**TASK INSTRUCTIONS**
Set out exactly every line of the entries below, starting at the line that holds "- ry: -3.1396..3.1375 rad" and stopping after the line that holds "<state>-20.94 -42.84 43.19".

(Extracted data entries)

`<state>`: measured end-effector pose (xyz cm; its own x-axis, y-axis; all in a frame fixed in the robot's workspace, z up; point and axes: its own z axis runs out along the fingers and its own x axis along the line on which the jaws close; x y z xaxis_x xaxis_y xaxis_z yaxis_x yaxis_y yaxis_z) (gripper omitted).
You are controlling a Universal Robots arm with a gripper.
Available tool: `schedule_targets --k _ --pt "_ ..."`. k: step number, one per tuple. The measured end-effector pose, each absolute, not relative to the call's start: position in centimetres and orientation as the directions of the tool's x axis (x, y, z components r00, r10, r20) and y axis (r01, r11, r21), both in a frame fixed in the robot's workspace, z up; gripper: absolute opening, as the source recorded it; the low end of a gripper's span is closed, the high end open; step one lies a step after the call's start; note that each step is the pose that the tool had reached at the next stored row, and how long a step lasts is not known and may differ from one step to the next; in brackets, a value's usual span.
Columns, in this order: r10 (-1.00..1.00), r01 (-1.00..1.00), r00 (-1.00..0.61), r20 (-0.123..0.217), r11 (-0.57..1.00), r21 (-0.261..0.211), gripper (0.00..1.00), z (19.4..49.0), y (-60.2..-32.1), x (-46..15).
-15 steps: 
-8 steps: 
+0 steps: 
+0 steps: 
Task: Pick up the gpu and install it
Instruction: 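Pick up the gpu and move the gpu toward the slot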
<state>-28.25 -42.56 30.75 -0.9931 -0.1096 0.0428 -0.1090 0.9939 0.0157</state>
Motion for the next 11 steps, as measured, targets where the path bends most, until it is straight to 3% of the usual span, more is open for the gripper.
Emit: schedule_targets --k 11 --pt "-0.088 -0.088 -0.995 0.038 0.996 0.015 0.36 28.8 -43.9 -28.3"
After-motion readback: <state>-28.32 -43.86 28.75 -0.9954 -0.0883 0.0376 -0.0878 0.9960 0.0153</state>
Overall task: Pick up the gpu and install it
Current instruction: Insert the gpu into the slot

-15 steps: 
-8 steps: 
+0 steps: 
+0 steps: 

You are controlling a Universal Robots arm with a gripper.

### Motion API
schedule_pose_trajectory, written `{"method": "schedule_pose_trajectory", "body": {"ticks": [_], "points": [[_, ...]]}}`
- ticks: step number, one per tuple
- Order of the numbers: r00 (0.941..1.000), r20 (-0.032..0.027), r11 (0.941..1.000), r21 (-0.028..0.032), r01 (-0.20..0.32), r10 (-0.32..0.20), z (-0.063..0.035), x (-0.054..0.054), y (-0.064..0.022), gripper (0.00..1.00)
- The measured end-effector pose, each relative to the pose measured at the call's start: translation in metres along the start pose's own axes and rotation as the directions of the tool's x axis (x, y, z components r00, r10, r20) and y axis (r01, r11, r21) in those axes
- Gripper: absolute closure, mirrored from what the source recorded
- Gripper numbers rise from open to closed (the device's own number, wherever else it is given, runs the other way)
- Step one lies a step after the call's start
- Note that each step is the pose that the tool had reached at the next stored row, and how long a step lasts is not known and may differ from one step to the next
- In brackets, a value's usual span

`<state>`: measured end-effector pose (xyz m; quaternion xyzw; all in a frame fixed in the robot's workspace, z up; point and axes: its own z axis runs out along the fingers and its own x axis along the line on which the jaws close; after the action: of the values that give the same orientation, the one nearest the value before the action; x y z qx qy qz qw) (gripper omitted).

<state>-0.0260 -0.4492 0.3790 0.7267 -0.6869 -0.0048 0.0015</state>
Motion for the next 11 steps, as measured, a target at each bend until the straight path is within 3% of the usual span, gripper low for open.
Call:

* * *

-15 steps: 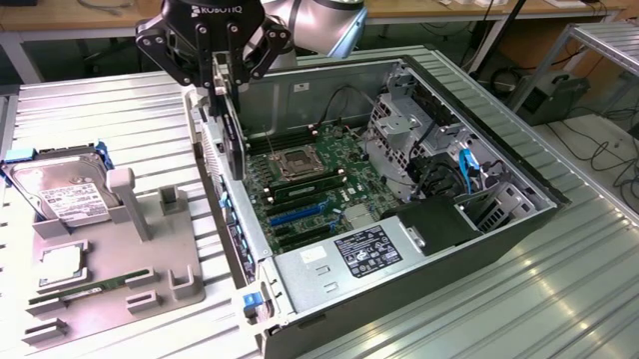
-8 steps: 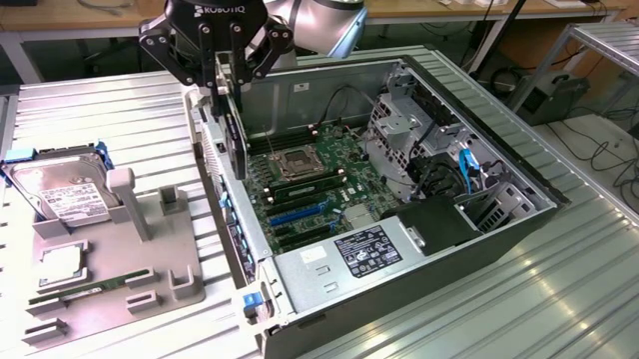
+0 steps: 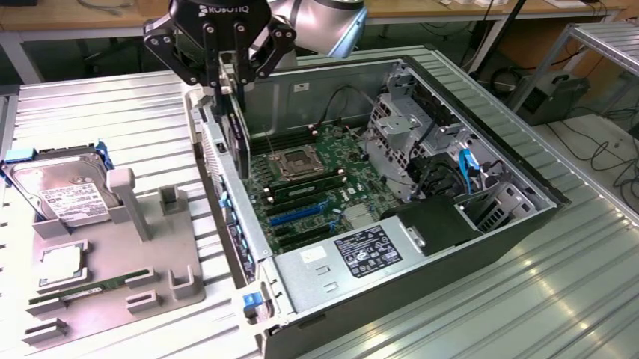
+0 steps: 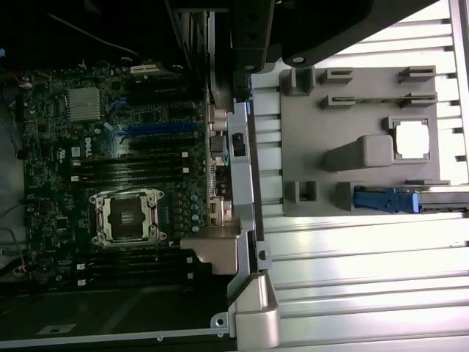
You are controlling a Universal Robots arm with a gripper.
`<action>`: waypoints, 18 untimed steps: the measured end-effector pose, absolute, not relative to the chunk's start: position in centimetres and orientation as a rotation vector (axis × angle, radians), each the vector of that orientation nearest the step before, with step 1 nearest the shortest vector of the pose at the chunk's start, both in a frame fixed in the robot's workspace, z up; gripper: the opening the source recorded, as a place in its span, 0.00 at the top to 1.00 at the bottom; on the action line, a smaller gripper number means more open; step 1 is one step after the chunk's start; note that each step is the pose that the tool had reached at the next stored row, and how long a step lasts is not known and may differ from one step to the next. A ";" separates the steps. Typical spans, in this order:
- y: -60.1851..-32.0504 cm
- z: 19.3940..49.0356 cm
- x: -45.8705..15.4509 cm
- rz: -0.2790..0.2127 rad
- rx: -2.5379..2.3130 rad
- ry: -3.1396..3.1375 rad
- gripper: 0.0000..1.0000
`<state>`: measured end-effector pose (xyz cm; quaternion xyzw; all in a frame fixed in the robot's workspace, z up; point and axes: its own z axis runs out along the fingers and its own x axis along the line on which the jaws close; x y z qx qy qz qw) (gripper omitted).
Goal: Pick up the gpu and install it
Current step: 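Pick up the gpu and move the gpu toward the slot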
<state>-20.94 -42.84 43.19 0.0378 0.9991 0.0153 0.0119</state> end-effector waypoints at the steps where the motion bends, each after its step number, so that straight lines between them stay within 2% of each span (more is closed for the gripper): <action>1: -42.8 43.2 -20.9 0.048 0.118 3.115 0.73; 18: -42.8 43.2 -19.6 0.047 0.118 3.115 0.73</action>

**WRITTEN ANSWER**
- ry: -3.1396..3.1375 rad
- gripper: 0.0000..1.0000
`<state>`: measured end-effector pose (xyz cm; quaternion xyzw; all in a frame fixed in the robot's workspace, z up; point and axes: its own z axis runs out along the fingers and its own x axis along the line on which the jaws close; x y z qx qy qz qw) (gripper omitted).
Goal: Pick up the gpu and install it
Current step: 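Pick up the gpu and move the gpu toward the slot
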<state>-20.94 -42.84 43.19 0.0378 0.9991 0.0153 0.0119</state> end-effector waypoints at the steps where the motion bends, each after its step number, so that straight lines between them stay within 2% of each span (more is closed for the gripper): <action>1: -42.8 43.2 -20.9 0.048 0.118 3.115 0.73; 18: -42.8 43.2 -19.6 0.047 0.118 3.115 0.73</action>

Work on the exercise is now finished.